これからも父様達が家を空ける機会は増え続けるはずだ。

そんな時、私はルーシー達の遊び相手になろう、家事の手伝いや修行は少し疎かになってしまうが仕方ない。

前世の私には、母以外に側に居てくれる人はいなかった、爺やの一件で父と母以外が私と同じ部屋に居る事を禁じられていたから。

下の子達には同じような思いはさせたくない。

 

「えーでー?」

「どうしたのよエディト?」

「…いえ、なんでもありませんよ。」

 

やっと自覚の芽生えた私は、無性に嬉しくなってルーシーとエリス母様のお腹を撫でていた、後でララの顔も見に行こう。
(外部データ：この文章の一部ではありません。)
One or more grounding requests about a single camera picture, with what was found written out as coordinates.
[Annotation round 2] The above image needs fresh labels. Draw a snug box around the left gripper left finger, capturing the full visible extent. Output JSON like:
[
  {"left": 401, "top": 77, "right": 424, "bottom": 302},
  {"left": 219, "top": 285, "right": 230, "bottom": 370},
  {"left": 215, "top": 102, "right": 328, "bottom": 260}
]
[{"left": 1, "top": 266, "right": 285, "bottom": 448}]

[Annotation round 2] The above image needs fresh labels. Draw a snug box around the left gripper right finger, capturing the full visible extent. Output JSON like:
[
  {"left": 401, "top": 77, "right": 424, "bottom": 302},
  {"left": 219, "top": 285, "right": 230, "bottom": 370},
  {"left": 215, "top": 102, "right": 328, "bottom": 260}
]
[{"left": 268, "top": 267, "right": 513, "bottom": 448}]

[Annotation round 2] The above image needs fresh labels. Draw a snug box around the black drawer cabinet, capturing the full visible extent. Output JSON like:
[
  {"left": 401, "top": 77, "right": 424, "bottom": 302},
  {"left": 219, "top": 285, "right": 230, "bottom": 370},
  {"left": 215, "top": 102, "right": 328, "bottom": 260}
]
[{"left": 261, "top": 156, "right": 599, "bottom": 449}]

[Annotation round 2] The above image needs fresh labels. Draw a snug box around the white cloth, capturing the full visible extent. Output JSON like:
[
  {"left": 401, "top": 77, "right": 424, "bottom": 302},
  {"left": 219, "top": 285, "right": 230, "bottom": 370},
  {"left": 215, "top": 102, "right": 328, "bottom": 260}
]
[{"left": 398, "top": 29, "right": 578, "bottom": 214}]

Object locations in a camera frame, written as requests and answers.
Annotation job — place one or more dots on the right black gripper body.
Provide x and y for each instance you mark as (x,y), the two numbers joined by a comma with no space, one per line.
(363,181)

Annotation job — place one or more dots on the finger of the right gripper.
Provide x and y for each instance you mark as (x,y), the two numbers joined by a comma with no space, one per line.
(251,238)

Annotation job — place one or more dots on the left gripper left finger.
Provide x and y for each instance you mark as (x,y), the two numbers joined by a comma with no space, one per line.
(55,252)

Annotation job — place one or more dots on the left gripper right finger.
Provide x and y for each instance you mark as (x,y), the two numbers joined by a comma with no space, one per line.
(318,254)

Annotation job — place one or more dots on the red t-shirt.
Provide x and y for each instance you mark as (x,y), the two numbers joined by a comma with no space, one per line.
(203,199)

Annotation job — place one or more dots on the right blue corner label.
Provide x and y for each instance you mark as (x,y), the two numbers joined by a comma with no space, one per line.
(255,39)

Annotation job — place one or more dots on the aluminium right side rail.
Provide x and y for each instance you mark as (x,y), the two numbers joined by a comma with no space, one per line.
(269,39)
父様達がいない間でも、色んな楽しい事があるのだと教えてあげよう。

父様達以外にも、色んな人が周りにいてくれているのだと教えてあげよう。私はもう、この子達の姉なのだから。




悩みに悩んだ末エディト君ちゃんが将来的に結婚すると決まったので今回から精神的BLタグをつけるようにしました。
まだまだ先の事だけど見切り発車で書いてるから後出しみたいになる前に早めにつけておこうと思います。